## Exercise requirements
In the material below, tally the lines that include the string "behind", then write down only the total.

## Given data
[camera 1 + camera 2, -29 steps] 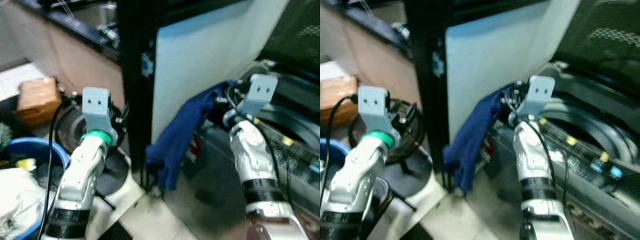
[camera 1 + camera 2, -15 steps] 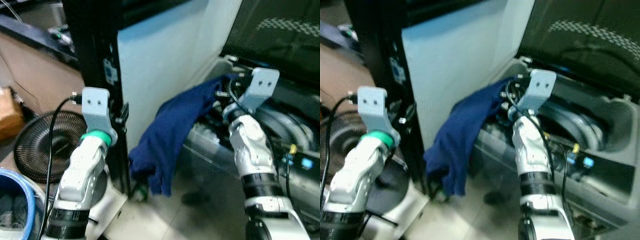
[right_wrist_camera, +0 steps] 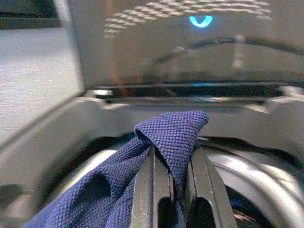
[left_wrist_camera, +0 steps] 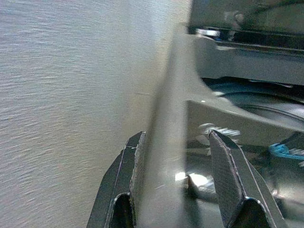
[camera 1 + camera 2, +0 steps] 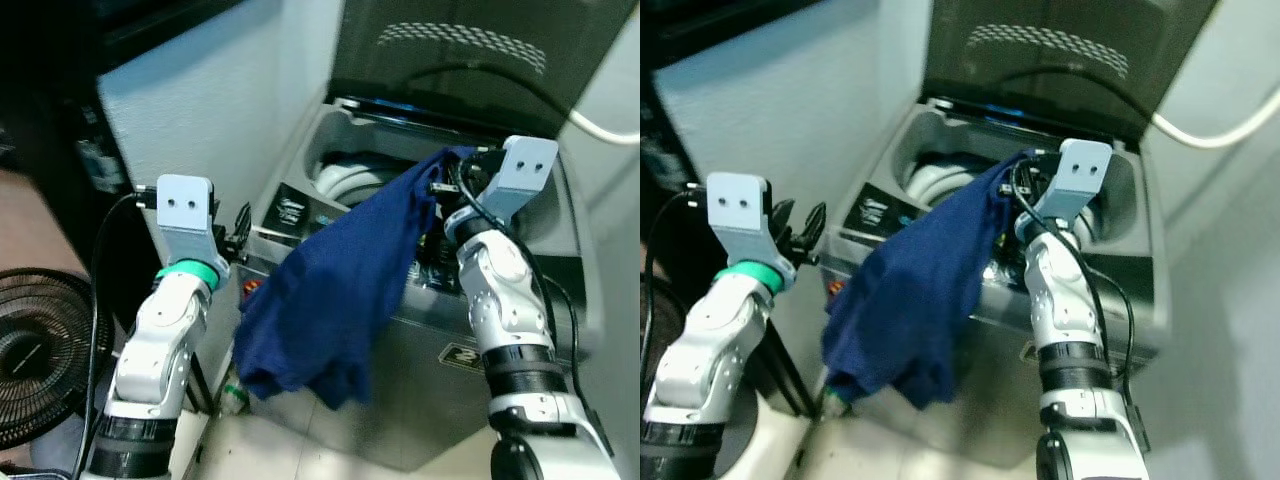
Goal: Clothes washing
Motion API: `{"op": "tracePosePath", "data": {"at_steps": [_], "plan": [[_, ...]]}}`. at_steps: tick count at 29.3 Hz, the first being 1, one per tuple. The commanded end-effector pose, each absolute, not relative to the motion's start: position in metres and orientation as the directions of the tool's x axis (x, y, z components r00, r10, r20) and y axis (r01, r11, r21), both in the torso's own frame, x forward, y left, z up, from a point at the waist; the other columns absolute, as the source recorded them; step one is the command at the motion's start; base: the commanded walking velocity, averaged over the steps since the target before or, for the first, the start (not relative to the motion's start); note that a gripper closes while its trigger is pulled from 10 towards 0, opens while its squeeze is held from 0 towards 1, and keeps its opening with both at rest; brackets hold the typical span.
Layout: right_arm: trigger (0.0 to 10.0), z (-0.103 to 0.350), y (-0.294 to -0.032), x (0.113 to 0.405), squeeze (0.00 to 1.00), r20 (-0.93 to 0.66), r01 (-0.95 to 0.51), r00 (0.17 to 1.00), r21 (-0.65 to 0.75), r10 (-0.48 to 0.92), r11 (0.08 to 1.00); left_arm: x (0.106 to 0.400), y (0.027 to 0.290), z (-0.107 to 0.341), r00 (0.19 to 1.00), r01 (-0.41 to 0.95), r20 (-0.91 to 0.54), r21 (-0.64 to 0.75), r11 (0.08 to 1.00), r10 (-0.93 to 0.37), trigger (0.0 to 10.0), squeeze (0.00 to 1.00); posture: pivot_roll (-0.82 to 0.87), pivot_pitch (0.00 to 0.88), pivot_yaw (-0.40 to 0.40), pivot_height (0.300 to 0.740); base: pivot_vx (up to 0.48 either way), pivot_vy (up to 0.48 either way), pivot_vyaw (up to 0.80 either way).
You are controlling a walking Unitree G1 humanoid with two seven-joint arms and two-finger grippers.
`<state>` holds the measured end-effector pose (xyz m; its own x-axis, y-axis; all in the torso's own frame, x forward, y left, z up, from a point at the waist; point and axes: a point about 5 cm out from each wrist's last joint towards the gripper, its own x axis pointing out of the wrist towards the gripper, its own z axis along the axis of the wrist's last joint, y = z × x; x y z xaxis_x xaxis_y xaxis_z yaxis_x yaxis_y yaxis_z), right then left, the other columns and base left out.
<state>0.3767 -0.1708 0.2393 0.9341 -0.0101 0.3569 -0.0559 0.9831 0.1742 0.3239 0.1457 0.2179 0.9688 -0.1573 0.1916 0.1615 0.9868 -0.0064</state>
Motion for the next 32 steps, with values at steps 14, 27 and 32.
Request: {"op": "tracePosePath", "data": {"at_steps": [14, 27, 32], "plan": [[10.0, 0.248, -0.172, 0.377, 0.0, 0.384, -0.058, 0.923, 0.181, -0.016, 0.982, 0.325, 0.144, 0.217, 0.969, 0.166, 0.189, -0.024, 0.986, -0.159, 10.0, 0.0, 0.07, 0.006, -0.012, 0.74, 0.0, 0.0, -0.8], [10.0, 0.252, -0.139, 0.374, 0.0, 0.407, -0.268, 0.894, 0.154, 0.186, 0.951, 0.319, 0.147, 0.225, 0.959, 0.146, 0.25, -0.041, 0.988, -0.132, 10.0, 0.0, 0.08, 0.003, -0.037, 0.74, 0.0, 0.0, -0.68], [10.0, 0.255, -0.123, 0.369, 0.0, 0.429, -0.376, 0.856, 0.131, 0.289, 0.917, 0.318, 0.148, 0.232, 0.949, 0.13, 0.294, -0.026, 0.991, -0.116, 10.0, 0.0, 0.08, 0.007, -0.042, 0.74, 0.0, 0.0, 0.0]]}}
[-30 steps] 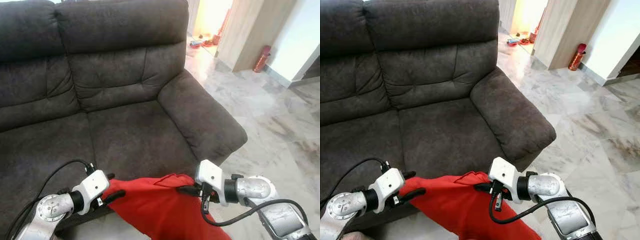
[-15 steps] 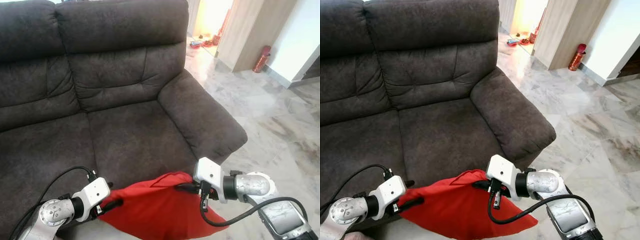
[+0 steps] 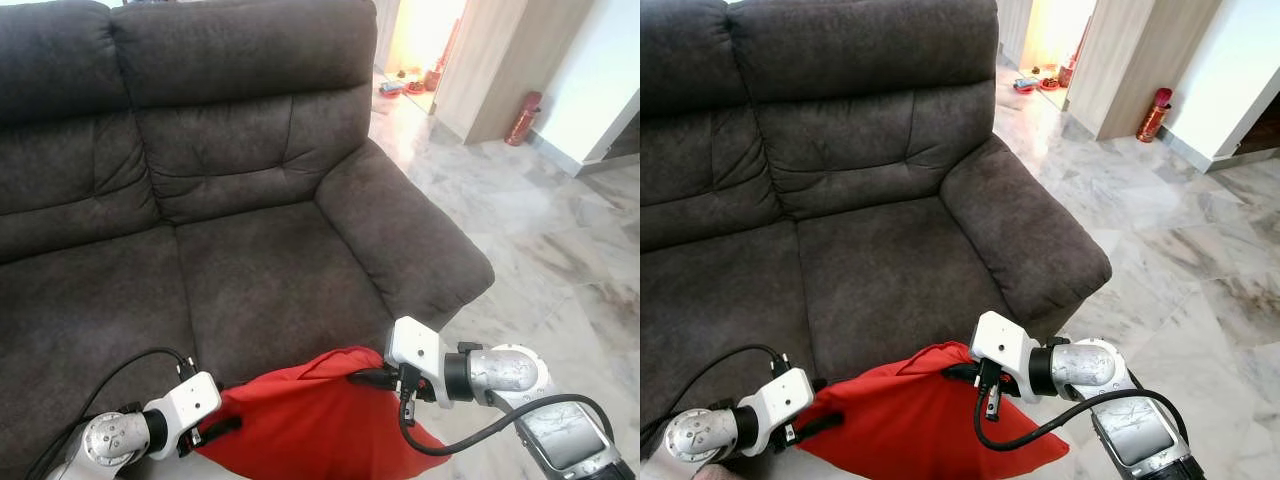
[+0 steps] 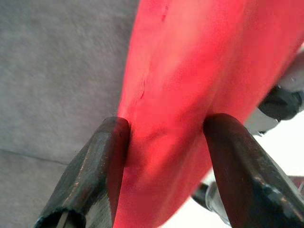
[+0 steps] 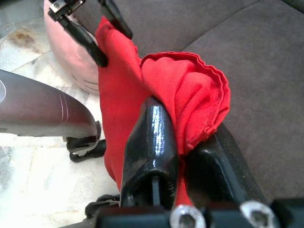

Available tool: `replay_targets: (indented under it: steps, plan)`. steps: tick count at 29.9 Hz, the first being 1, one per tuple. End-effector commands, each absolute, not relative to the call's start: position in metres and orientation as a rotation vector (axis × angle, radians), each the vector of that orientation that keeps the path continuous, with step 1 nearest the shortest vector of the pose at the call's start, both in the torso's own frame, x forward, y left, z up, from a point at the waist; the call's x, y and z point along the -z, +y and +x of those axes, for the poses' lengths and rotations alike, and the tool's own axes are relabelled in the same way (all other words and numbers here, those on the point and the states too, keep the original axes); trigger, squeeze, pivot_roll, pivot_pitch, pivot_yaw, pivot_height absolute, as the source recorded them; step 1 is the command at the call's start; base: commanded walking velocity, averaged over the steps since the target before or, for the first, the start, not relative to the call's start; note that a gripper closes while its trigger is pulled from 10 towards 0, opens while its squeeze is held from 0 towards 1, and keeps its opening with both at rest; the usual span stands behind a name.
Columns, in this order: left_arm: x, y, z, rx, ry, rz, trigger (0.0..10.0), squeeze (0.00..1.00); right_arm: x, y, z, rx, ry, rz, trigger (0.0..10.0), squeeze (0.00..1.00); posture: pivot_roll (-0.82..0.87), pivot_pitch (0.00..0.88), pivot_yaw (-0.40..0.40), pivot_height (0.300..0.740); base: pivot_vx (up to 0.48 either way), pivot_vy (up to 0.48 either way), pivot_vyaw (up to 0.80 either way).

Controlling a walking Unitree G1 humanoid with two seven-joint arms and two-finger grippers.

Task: Move the pillow to the sofa from floor

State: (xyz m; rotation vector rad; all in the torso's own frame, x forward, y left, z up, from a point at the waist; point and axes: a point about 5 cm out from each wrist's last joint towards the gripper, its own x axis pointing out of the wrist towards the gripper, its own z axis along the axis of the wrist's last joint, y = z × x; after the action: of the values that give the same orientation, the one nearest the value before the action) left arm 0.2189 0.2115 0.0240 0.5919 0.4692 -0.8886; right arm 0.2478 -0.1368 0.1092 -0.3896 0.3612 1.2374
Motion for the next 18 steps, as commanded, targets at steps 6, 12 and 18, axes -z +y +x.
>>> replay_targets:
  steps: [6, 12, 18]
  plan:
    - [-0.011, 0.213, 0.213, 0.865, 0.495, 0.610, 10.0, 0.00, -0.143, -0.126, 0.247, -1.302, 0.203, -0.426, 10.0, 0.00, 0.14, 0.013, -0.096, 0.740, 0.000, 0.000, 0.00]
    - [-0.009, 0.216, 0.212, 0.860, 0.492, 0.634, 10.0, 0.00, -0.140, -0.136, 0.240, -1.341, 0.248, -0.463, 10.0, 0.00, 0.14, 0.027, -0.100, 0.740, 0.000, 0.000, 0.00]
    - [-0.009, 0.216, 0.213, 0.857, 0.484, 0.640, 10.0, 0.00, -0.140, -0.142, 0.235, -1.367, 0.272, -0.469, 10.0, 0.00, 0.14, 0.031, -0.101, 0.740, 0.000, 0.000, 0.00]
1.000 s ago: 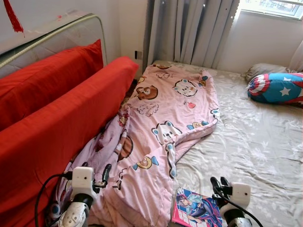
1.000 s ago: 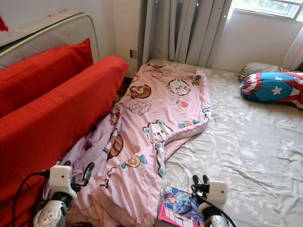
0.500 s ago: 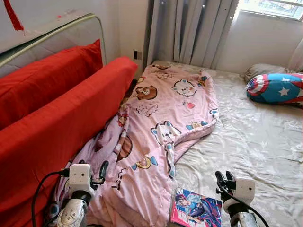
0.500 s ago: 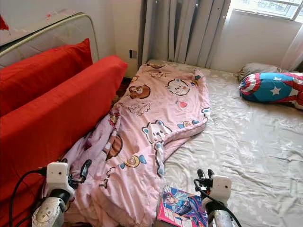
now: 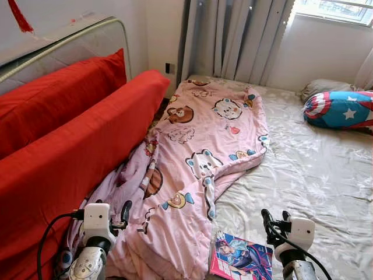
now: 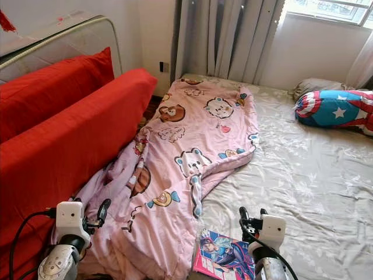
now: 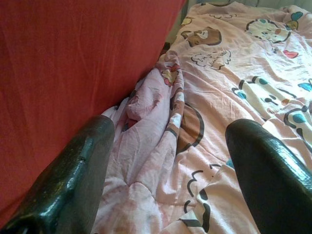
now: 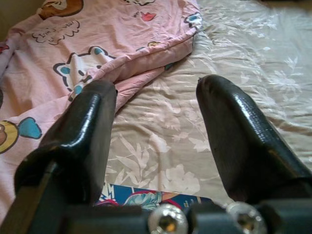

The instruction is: Clean up the room

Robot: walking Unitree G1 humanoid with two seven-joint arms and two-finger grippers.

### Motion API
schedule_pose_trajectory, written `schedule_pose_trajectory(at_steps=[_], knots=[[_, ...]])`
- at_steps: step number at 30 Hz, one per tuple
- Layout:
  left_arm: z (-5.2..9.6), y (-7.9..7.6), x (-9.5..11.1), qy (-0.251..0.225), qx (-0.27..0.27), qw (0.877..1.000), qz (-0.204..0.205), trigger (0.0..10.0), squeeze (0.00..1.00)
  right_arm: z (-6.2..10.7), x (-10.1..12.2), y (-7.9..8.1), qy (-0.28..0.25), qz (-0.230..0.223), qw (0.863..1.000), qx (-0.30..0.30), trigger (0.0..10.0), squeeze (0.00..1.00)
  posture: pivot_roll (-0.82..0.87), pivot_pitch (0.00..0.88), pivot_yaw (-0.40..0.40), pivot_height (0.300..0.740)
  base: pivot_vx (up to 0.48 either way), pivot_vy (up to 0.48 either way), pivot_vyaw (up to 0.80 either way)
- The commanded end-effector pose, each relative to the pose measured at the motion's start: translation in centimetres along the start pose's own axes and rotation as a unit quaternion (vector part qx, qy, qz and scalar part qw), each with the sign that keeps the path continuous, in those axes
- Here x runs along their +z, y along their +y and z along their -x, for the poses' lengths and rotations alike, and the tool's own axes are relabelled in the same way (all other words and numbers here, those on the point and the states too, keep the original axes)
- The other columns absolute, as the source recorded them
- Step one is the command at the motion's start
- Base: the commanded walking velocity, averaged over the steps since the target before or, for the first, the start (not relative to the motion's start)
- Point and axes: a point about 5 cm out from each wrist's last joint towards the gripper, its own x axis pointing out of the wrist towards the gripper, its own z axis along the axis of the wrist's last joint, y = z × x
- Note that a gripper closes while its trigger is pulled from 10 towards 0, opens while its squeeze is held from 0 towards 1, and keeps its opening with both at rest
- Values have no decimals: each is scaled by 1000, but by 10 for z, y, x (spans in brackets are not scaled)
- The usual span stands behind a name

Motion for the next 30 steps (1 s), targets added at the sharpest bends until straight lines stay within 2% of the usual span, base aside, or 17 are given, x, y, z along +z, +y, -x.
schedule_pose_trajectory(at_steps=[1,6,13,23,30], knots=[[0,-5,3,-3,-10,1000,-8,10000,0,-2,3,-4,-1,4,1000,-6,10000,0,71,0,-121,740,0,0,0],[-1,-6,3,-4,-8,1000,-8,10000,0,-3,1,-5,18,14,1000,-9,10000,0,69,0,-123,740,0,0,0],[-1,-9,2,-4,-9,1000,-5,10000,0,-4,2,-6,16,20,1000,-9,10000,0,70,0,-132,704,0,0,0],[1,-11,0,0,-8,1000,-4,10000,0,-7,2,-4,26,26,999,-9,10000,0,69,0,-135,704,0,0,0],[1,-12,-1,2,-7,1000,-4,10000,0,-7,0,-4,33,31,999,-9,10000,0,69,0,-136,657,0,0,0]])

## Answer to this exercise
2